The authors evaluate the impact of token reordering during diffusion training by comparing their approach against a baseline that uses unordered latents. The results demonstrate that reordering tokens to establish consistent spatial correspondence significantly improves both prompt alignment and the overall distributional quality of the generated assets. Token reordering leads to better image-condition alignment compared to the unordered baseline. The proposed method achieves superior distributional quality with lower distance metrics. Establishing consistent spatial meaning for token indices makes positional embeddings more effective during training.
The authors evaluate their reconstruction method against representative baselines on a standard dataset. Results show that their approach substantially outperforms competing methods across all reported reconstruction quality metrics while using a comparable number of Gaussians, demonstrating more effective allocation of rendering capacity. The proposed method achieves the highest reconstruction quality among the compared approaches across all evaluated metrics. The method utilizes a similar Gaussian budget as the baselines but delivers superior visual fidelity through adaptive density allocation. Decoding time for the proposed method is slightly higher than the baselines, reflecting a minor trade-off for significantly improved reconstruction performance.
The authors ablate key hyperparameters of the DeG-VAE model, including the local expansion factor, octree depth, and regularization loss. The experiments demonstrate that moderate hyperparameter settings offer the best balance between reconstruction fidelity and computational efficiency. Incorporating the regularization loss is also shown to slightly enhance the overall reconstruction quality. Increasing the local expansion factor beyond a moderate value yields only marginal gains in reconstruction quality while increasing computational cost. Setting the octree depth to a moderate level achieves the best reconstruction performance, whereas deeper octrees incur higher training times with comparable quality. Omitting the regularization loss leads to a slight reduction in reconstruction fidelity compared to the full model configuration.
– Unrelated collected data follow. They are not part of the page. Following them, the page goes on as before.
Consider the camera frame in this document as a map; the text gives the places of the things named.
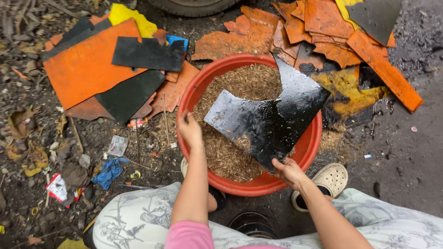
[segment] dirt ground
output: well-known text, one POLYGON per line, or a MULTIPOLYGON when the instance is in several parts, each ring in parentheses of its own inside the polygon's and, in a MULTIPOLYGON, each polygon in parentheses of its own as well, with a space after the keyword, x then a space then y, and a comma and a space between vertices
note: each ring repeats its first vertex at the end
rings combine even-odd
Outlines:
MULTIPOLYGON (((242 4, 275 13, 272 2, 272 0, 246 0, 242 4)), ((99 14, 102 14, 106 8, 107 5, 102 3, 99 14)), ((163 28, 172 35, 190 39, 188 54, 193 53, 196 40, 213 31, 226 31, 223 22, 233 21, 241 14, 240 5, 235 5, 224 13, 212 16, 215 20, 210 17, 189 19, 162 13, 145 1, 139 1, 137 10, 149 21, 156 23, 158 28, 163 28)), ((319 150, 307 172, 309 176, 313 176, 328 163, 341 162, 349 172, 348 187, 376 196, 373 186, 375 183, 380 183, 381 200, 443 217, 441 184, 443 168, 440 167, 443 160, 441 153, 443 148, 442 24, 443 6, 440 0, 403 1, 403 10, 394 30, 396 48, 389 49, 390 61, 399 67, 416 87, 424 99, 424 104, 414 114, 410 114, 398 101, 393 107, 393 112, 390 112, 388 99, 394 99, 392 96, 379 101, 374 113, 382 111, 383 114, 374 117, 367 124, 348 127, 343 137, 339 139, 336 149, 323 147, 324 149, 319 150), (417 127, 417 132, 412 132, 412 126, 417 127), (371 154, 372 157, 364 159, 363 156, 366 154, 371 154)), ((66 22, 65 19, 60 19, 45 25, 46 27, 36 29, 45 30, 42 39, 62 32, 66 22)), ((19 66, 23 70, 28 58, 13 54, 13 50, 7 53, 9 54, 0 55, 0 64, 19 66)), ((192 62, 200 69, 206 63, 208 62, 192 62)), ((46 127, 41 136, 34 139, 39 141, 45 151, 49 153, 49 147, 54 141, 74 139, 70 122, 66 125, 64 137, 55 137, 55 120, 61 115, 55 107, 61 105, 50 83, 43 80, 41 83, 43 89, 37 90, 32 82, 29 83, 31 88, 27 89, 23 87, 27 86, 26 84, 16 84, 17 81, 17 78, 7 82, 2 79, 0 90, 7 89, 7 91, 2 92, 0 101, 0 128, 8 123, 6 111, 11 113, 29 105, 42 106, 42 111, 35 119, 39 125, 46 127)), ((91 156, 92 166, 101 163, 112 136, 117 134, 130 140, 126 157, 151 169, 157 169, 153 171, 135 163, 125 165, 124 173, 112 183, 108 191, 99 185, 89 187, 92 193, 89 201, 93 206, 88 206, 81 200, 67 209, 53 198, 50 199, 48 208, 44 208, 44 202, 38 205, 41 200, 46 200, 44 189, 46 176, 40 173, 32 178, 26 177, 21 170, 21 164, 12 162, 7 157, 6 151, 2 149, 0 168, 6 169, 9 173, 6 174, 1 187, 7 209, 0 214, 0 225, 4 225, 6 230, 4 235, 0 234, 2 242, 0 249, 26 242, 31 234, 38 237, 49 233, 54 234, 46 237, 43 245, 34 248, 57 248, 66 238, 81 237, 88 247, 95 248, 92 244, 92 229, 82 234, 82 227, 88 224, 113 197, 132 190, 120 187, 118 184, 130 181, 130 175, 135 170, 141 172, 142 178, 133 181, 133 185, 154 187, 182 181, 179 164, 183 155, 179 148, 162 146, 164 131, 159 128, 159 124, 163 122, 162 118, 162 114, 157 115, 137 132, 132 128, 119 126, 112 120, 74 119, 85 147, 84 153, 91 156), (149 149, 147 142, 150 141, 157 143, 158 146, 149 149), (151 152, 158 152, 158 157, 151 155, 151 152), (37 215, 31 214, 31 209, 34 207, 40 207, 37 215)), ((168 118, 173 134, 174 114, 169 114, 168 118)), ((0 138, 6 141, 6 137, 7 134, 2 133, 0 138)), ((69 160, 76 161, 79 156, 78 147, 74 146, 69 160)), ((297 212, 290 203, 290 195, 291 190, 287 188, 256 198, 228 195, 227 207, 217 213, 210 213, 209 218, 227 226, 240 212, 253 210, 269 217, 280 238, 315 232, 309 214, 297 212)))

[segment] white patterned pants
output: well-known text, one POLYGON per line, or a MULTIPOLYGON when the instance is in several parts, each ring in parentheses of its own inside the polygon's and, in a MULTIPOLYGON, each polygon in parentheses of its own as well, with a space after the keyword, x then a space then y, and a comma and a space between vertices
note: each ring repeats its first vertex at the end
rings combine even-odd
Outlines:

Experiments assess reconstruction quality scaling with Gaussian budget, user preference against baselines, token reordering benefits, and hyperparameter choices. Increasing the number of decoded Gaussians steadily improves visual fidelity, and moderate hyperparameter settings best balance quality and cost. A user study reveals the proposed method significantly outperforms mesh and Gaussian baselines in perceived quality and condition alignment. Token reordering to establish spatial correspondence consistently boosts prompt alignment and distributional quality, and the reconstruction method achieves superior results with similar Gaussian counts through more effective capacity allocation.